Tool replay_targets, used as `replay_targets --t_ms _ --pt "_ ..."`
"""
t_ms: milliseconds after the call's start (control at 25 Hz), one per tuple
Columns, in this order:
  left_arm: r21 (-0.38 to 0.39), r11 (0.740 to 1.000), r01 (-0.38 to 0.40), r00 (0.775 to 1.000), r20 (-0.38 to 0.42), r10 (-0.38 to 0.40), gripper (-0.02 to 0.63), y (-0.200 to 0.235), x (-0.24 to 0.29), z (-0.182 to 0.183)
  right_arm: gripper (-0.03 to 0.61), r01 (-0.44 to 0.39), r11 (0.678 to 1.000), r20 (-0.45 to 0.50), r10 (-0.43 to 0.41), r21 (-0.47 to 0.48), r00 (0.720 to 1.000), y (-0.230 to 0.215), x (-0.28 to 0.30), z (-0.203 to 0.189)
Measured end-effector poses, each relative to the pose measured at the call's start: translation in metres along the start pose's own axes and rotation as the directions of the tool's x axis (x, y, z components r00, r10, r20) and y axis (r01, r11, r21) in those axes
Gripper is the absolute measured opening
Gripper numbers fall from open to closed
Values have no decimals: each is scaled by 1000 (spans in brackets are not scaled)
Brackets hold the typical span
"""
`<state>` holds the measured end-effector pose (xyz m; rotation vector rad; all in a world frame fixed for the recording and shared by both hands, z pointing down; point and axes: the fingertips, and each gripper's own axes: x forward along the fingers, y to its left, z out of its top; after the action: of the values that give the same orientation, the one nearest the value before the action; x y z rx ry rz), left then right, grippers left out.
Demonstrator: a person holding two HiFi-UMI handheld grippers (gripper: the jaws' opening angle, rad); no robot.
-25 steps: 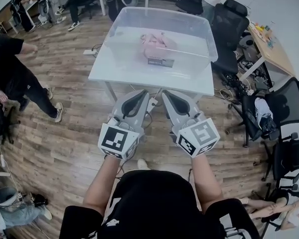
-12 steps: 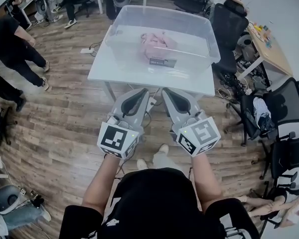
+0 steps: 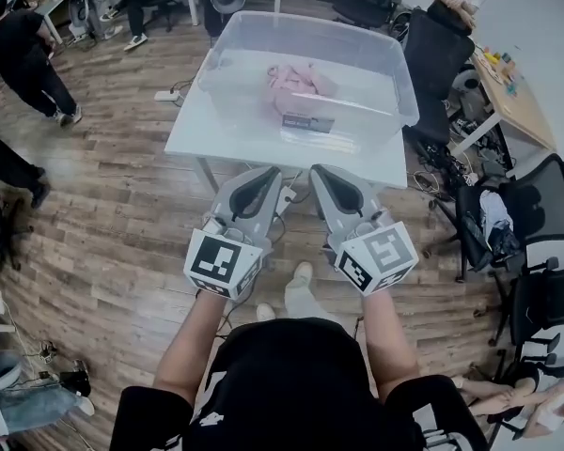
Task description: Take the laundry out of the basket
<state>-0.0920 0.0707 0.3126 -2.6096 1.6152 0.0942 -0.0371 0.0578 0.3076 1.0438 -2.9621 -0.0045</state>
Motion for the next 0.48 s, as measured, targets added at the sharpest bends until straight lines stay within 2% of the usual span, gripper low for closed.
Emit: replay_targets --t_ms 480 --pt "9 1000 0 1000 4 0 9 7 53 -1 -1 8 1000 17 -8 3 1000 -55 20 7"
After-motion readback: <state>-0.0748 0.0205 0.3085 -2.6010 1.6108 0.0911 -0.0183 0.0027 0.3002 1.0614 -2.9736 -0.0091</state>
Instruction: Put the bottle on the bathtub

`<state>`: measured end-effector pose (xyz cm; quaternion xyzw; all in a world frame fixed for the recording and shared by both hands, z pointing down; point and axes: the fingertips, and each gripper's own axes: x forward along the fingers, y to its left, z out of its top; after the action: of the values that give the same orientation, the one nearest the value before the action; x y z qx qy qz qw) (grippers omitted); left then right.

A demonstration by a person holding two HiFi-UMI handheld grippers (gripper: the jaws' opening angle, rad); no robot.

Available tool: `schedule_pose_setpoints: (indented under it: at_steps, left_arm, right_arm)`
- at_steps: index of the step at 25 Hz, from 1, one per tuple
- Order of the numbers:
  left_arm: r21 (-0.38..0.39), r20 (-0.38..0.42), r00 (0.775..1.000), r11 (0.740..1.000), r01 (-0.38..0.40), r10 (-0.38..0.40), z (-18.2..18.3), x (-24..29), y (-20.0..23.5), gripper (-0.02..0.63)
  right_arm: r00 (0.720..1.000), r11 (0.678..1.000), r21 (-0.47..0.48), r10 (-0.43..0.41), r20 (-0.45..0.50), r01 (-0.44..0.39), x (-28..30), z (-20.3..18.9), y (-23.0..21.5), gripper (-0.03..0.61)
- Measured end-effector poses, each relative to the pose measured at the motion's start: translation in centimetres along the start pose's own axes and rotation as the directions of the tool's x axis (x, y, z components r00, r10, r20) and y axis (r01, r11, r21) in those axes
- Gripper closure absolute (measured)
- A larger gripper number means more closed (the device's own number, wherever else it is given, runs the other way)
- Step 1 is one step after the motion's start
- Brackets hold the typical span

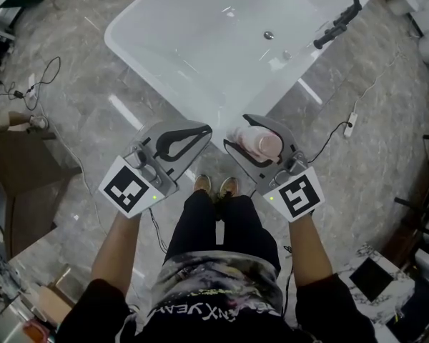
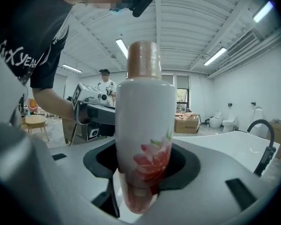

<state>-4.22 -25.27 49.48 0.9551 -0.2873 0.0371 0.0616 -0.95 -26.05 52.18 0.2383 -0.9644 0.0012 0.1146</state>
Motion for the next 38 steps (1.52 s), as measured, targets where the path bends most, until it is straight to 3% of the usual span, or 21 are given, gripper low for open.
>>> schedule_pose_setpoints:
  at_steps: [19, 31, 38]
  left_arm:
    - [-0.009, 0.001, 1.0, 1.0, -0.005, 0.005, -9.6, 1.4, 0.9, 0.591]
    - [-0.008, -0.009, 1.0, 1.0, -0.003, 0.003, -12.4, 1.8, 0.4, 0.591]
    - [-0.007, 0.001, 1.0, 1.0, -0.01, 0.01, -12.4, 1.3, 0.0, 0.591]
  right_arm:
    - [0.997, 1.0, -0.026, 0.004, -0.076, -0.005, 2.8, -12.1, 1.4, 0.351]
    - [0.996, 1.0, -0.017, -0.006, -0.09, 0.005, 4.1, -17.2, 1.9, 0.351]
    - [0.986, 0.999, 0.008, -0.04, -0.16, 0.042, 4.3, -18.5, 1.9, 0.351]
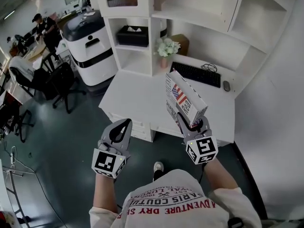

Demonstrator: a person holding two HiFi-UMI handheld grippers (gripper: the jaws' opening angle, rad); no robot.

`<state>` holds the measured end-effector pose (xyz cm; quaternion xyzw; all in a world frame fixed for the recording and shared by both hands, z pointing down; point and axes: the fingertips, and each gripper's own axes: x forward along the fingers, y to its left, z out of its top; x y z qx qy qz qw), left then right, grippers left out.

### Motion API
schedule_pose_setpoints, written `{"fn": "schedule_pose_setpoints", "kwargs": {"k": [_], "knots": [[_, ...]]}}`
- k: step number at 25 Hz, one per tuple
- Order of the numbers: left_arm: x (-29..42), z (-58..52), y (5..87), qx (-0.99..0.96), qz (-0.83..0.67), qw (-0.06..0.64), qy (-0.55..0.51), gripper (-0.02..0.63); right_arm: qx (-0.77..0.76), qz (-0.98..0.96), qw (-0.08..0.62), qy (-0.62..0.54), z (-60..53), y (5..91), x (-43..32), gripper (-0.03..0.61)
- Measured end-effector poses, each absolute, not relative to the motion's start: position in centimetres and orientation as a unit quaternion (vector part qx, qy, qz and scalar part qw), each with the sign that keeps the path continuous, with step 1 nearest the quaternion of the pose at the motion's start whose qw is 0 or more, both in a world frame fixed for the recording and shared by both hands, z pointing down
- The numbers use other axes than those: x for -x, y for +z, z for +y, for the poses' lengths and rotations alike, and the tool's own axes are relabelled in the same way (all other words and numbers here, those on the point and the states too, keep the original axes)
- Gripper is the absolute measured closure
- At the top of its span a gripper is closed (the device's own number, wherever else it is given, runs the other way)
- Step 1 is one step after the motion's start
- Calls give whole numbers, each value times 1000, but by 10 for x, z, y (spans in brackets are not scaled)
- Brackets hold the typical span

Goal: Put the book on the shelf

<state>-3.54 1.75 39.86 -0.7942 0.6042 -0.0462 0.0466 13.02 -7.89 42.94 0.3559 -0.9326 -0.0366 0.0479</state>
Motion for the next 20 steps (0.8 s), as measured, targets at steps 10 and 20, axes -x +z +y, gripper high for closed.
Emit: {"fn": "schedule_pose_setpoints", "kwargs": {"k": [10, 20], "knots": [[56, -99, 380, 811, 581, 62, -38, 609, -385, -921, 35, -49, -196, 402, -114, 419], [64, -186, 352, 853, 514, 90, -16, 609, -432, -899, 33, -66, -247, 372, -96, 419]]}}
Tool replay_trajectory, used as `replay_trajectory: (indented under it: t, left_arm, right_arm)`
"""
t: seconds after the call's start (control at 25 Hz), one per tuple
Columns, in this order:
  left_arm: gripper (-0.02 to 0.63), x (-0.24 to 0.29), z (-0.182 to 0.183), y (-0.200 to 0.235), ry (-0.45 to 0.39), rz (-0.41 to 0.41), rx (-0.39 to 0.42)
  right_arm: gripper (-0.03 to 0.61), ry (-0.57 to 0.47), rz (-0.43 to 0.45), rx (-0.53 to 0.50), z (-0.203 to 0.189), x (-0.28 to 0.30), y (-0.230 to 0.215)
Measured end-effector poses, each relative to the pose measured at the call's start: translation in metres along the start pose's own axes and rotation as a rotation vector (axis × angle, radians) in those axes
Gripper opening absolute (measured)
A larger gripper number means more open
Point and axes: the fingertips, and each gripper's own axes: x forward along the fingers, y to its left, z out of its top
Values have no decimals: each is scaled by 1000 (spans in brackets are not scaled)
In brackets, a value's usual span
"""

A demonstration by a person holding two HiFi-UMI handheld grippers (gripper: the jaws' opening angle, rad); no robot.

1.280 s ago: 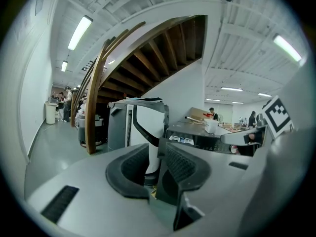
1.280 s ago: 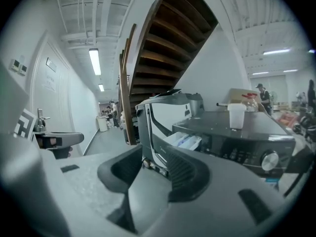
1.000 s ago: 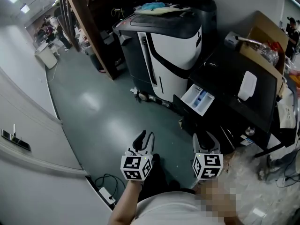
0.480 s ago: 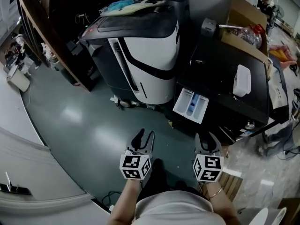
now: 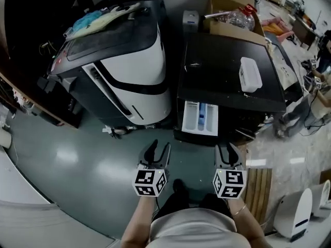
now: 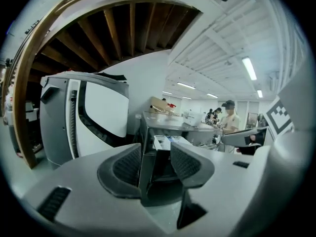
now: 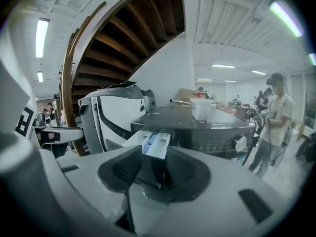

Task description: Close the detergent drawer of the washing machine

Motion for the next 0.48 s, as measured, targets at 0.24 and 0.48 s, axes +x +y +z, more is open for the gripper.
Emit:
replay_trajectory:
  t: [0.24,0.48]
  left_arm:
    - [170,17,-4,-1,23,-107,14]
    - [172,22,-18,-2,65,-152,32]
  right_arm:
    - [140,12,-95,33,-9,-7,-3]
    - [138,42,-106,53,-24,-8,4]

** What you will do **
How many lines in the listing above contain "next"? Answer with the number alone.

** Response to the task **
4